═══ SOURCE DATA
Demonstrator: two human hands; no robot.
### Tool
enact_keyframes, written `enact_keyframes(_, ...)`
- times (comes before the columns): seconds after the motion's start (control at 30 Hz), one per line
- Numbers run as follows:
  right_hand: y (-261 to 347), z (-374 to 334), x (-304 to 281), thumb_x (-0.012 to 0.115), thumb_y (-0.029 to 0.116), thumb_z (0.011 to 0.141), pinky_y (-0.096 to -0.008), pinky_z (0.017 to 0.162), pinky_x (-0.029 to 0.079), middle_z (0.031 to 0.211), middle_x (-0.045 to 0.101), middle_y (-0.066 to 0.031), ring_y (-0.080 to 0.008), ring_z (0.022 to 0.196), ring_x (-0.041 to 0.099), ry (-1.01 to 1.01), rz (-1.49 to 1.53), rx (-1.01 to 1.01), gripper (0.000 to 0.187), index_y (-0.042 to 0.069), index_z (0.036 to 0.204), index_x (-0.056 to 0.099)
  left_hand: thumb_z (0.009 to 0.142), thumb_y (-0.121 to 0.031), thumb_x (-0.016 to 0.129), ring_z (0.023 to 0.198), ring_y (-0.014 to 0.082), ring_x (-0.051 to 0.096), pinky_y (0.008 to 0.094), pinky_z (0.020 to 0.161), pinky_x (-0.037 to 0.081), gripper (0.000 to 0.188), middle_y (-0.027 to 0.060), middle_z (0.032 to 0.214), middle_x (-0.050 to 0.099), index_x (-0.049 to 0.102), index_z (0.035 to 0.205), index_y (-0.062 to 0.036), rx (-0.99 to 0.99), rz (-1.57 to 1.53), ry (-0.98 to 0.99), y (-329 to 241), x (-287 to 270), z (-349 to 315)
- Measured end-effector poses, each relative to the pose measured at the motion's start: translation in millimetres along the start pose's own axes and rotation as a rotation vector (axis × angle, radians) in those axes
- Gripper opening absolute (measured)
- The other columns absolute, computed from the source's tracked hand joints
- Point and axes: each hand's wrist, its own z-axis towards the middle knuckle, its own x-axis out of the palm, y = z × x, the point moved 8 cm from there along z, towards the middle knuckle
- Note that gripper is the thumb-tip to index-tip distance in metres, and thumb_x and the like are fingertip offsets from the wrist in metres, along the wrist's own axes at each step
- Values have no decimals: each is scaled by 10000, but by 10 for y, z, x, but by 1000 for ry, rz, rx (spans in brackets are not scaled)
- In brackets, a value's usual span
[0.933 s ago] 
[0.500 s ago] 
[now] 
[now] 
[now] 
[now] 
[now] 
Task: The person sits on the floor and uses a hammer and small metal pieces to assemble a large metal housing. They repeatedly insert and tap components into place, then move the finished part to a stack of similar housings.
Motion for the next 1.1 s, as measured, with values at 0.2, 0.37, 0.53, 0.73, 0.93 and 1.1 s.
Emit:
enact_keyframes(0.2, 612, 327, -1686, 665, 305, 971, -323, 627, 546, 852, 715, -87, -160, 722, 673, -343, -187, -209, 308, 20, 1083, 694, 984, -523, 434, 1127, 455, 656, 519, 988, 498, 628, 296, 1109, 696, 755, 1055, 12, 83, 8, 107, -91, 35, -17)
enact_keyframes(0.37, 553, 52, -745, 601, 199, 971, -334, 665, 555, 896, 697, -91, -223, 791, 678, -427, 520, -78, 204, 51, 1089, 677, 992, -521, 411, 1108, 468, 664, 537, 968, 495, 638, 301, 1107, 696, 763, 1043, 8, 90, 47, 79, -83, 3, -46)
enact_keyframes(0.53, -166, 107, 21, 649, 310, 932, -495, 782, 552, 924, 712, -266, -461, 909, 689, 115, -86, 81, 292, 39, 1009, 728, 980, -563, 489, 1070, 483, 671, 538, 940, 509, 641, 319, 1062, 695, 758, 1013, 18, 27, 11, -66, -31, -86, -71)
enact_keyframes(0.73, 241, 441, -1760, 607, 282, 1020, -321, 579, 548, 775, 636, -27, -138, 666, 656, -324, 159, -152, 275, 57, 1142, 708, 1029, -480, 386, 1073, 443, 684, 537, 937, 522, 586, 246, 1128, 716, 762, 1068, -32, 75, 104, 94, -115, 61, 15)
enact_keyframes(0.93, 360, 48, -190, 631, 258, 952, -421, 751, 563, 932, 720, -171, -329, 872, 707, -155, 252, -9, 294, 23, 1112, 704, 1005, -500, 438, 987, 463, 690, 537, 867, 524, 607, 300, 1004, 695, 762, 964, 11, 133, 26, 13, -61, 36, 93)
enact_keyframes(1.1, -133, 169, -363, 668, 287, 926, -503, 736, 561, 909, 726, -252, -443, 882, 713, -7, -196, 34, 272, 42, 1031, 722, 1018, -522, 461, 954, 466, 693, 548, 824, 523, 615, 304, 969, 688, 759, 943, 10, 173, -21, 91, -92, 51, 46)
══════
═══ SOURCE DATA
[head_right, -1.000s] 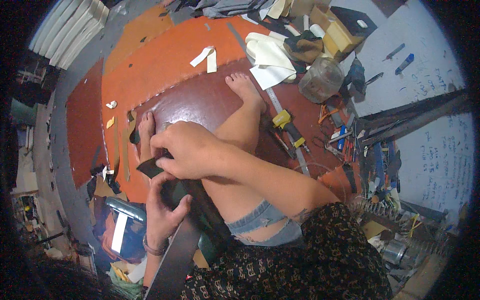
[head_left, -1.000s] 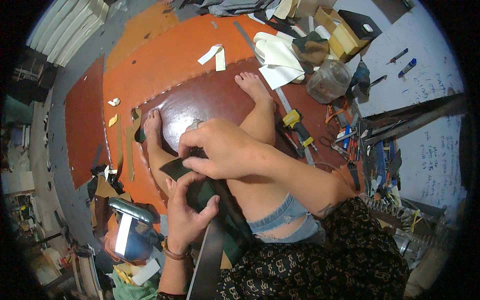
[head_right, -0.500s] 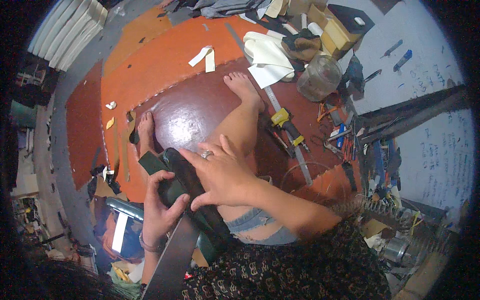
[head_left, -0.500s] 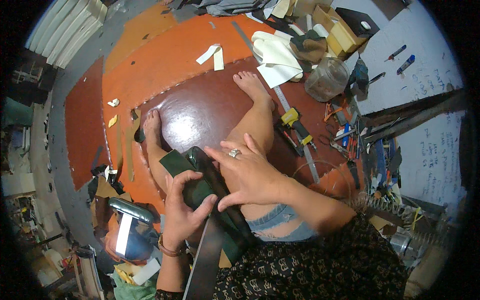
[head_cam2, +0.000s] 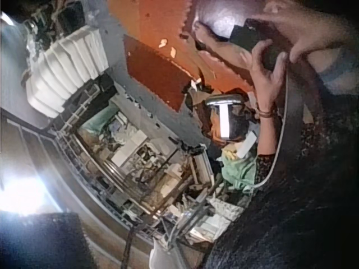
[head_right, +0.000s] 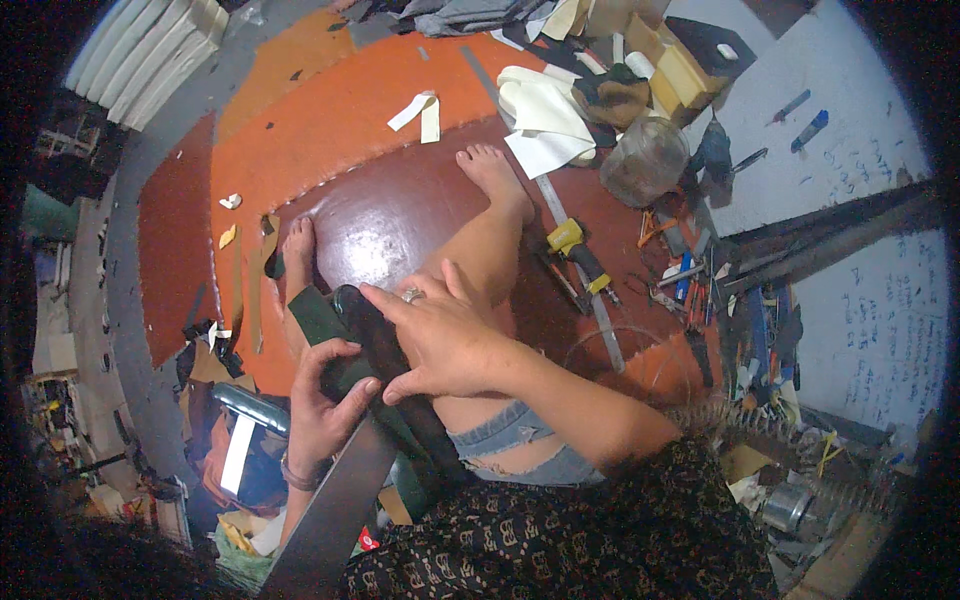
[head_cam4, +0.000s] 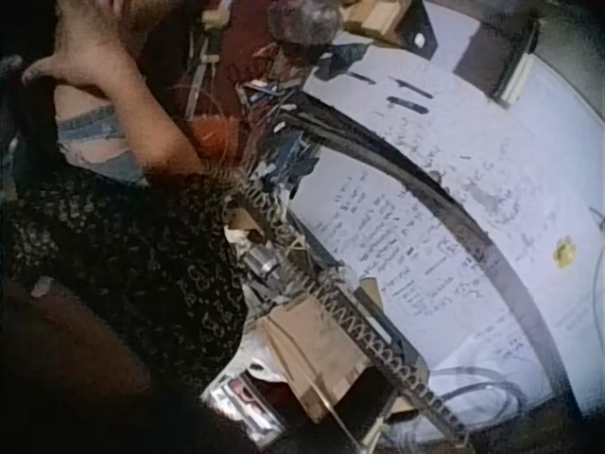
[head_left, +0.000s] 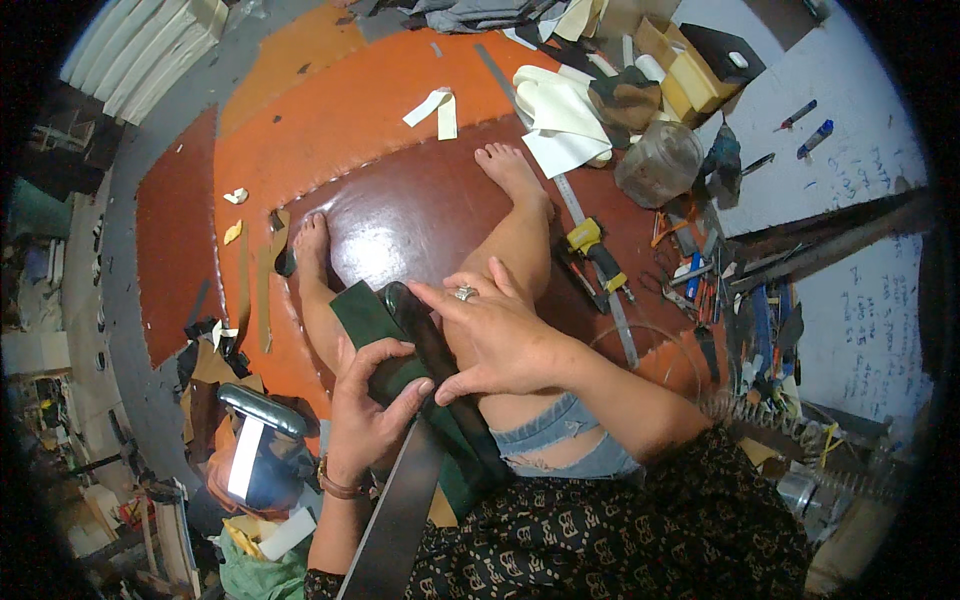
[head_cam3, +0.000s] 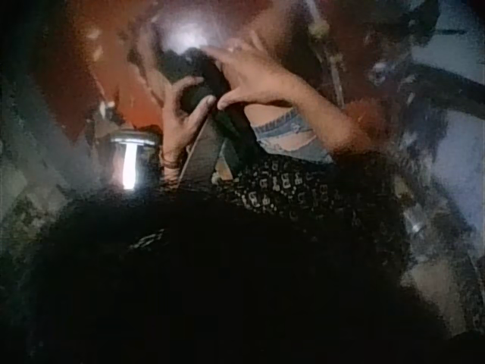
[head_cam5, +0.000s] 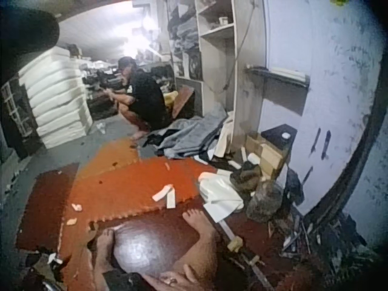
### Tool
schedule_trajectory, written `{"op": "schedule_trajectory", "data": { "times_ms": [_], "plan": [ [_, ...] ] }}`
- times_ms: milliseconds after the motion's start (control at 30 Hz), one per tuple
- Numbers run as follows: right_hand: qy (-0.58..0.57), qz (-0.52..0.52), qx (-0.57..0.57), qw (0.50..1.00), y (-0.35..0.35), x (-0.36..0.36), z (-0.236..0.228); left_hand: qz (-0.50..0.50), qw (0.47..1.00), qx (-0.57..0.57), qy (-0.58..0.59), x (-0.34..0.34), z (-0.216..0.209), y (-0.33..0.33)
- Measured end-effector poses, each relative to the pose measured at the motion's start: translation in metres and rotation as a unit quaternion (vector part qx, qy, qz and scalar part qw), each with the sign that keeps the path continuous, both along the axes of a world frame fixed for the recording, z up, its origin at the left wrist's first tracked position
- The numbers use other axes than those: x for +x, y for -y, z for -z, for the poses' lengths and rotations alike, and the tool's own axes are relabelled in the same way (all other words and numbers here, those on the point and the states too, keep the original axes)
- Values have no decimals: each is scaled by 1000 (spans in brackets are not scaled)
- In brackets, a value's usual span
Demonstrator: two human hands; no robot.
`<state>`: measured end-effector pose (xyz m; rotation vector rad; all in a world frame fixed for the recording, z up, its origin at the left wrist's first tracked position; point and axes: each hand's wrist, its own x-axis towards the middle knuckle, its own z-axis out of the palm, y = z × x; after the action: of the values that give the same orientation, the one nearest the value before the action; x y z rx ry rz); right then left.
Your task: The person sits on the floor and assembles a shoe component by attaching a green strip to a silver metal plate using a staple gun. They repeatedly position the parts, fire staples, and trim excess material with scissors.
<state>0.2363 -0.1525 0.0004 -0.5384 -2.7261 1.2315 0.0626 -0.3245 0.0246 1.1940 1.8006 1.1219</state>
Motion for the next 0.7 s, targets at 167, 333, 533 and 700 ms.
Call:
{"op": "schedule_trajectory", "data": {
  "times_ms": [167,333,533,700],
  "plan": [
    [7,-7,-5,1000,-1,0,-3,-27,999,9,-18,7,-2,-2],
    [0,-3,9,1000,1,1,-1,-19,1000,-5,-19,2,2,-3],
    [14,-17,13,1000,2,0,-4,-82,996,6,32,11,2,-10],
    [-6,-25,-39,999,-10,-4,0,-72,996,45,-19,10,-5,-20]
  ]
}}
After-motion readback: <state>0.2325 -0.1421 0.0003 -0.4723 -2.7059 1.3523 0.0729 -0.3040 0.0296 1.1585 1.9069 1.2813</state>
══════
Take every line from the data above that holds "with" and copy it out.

SOLUTION FOR THIS TASK:
Motion for the next 1.1 s, as measured, with values at 0.2, 0.37, 0.53, 0.73, 0.93 and 1.1 s.
- Measured end-effector poses, each relative to the pose measured at the motion's start: translation in metres and rotation as a unit quaternion (vector part qx, qy, qz and scalar part qw), each with the sign that keeps the path continuous, both along the axes of a world frame fixed for the recording, z up, its origin at the left wrist's first tracked position
Your task: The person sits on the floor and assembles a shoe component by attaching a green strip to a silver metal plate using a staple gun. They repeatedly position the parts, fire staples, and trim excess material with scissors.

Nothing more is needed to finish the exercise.